O filme começa com Oh Happy Day, o clássico de Edwin Hawkins múltiplas vezes reinterpretado na cultura pop. Não demora alguns segundos para o arranjo ser traduzido para a musicalidade brasileira, num contagiante ritmo de samba. Parece um aviso dos realizadores para o público, algo do tipo “você está diante de um filme natalino, mas esqueça da neve, aqui é uma produção adaptada para o contexto local”. Em termos visuais, sim, Um Natal Cheio de Graça traz vários elementos simbólicos globais associados ao período, mas os diálogos e o desenvolvimento das situações são tipicamente brasileiros, com aquele jeitinho peculiar que só nós temos. O protagonismo da história está na dupla formada por Carlinhos (Sérgio Malheiros) e Graça (Gkay).
Eles se conhecem repentinamente depois de uma situação inusitada. Ela alega que os seus documentos foram roubados e que esta a ver navios pela cidade, e ele, depois de sair do trabalho e seguir ansiosamente para casa, tendo em vista pedir a namorada em casamento, acaba flagrando a bela pretendente com outra mulher em momentos de intimidade na banheira. A confusão está armada para os dois e sobreviver aos caos é a meta. Ele o corno. Ela a atrapalhada. Juntos, seguem para a casa da avó de Carlinhos, uma mansão numa região interiorana elitizada onde todos pretendem confraternizar o Natal. A ideia do jovem é que Graça se passe por sua namorada ao menos durante este período, pois não está nem um pouco interessado em ter que dar explicações sobre o seu presente atordoado.
É óbvio que, nesta empreitada cheia de desafios, a dupla vai se apaixonar, passar por diversos percalços, ficando junto em um final apoteótico. A ida para a casa de Lady Sophia (Vera Fischer), uma mulher empoderada com liderança autocrática no ambiente familiar muda a vida de todos. Há o contraste entre o tradicionalismo dos parentes de Carlinhos (guiados pela mão firme de Lady Sophia) e do jeito “avacalhado” e pouco educado de Graça, uma daquelas personagens que fala tudo o que pensa e não possui o mínimo de controle inibitório. A chegada do irreverente muda a concepção de todos durante o Natal, em especial, do protagonista, e a presença no ambiente hipócrita e controlador também transforma a jovem.
Com direção de Pedro Antonio Paes e roteiro de Carol Garcia, não fosse os excessos da atuação de Gkay, influenciadora digital que é sucesso nas redes sociais, mas ainda precisa amadurecer no quesito cinema, o filme seria bem melhor. Um Natal Cheio de Graça tem vários bons momentos e seria leviano alegar que a narrativa naufraga completamente.

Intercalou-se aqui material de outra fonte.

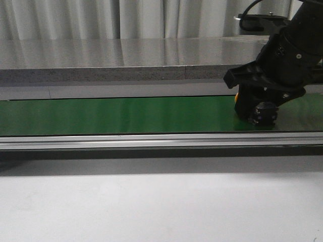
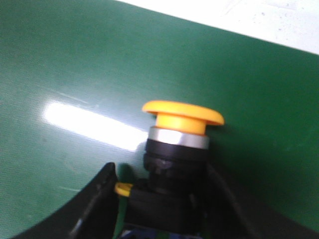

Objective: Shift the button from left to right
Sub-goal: 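Lower the right gripper onto the button on the belt and close it, then lift the button with the right gripper and set it in the green tray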

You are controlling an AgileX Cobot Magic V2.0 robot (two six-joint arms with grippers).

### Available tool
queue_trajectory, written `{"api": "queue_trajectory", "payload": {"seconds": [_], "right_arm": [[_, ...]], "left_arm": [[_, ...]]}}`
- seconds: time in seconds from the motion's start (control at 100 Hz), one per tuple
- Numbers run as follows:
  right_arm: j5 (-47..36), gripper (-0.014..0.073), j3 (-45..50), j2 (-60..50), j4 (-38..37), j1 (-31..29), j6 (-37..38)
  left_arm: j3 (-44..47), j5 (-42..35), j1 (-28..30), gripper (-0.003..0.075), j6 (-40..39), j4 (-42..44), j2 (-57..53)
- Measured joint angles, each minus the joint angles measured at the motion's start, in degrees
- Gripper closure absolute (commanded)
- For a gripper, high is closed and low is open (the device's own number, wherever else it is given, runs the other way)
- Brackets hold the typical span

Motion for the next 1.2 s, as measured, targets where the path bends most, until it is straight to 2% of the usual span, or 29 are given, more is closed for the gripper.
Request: {"api": "queue_trajectory", "payload": {"seconds": [0.23,0.36,0.59,0.9,1.04,1.2], "right_arm": [[0.91,0.0358,0.0,-1.3,-0.12,-0.11,0.0],[1.82,0.0358,-0.09,-5.03,-2.24,-2.41,0.0],[4.01,0.0358,-2.45,-10.55,-7.66,-13.82,0.0],[3.7,0.0358,-3.54,-10.83,-11.43,-31.57,0.0],[2.13,0.0358,-3.64,-8.49,-11.43,-36.26,0.0],[0.59,0.0358,-3.64,-4.03,-11.43,-38.06,-0.12]], "left_arm": [[0.0,0.0,0.0,0.0739,0.0,0.0,0.0],[0.0,0.0,0.0,0.0739,0.0,0.0,0.0],[0.0,0.0,0.0,0.0739,0.0,0.0,0.0],[0.0,0.0,0.0,0.0739,0.0,0.0,0.0],[0.13,0.0,0.0,0.0739,0.0,0.0,0.0],[0.13,0.0,0.0,0.0739,0.0,0.0,0.0]]}}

Há muitas falhas, problemas de direção, desempenhos dramáticos teatrais quando estamos diante de uma atmosfera cinematográfica, mas comparado com a oferta de produções natalinas lançadas pelos streamings anualmente, a nossa comédia romântica brasileira não fica devendo muita coisa. Não chega a ser um Natal muito engraçado, mas há algumas passagens que merecem a nossa atenção e, por qual motivo negar, entrega como momento de entretenimento.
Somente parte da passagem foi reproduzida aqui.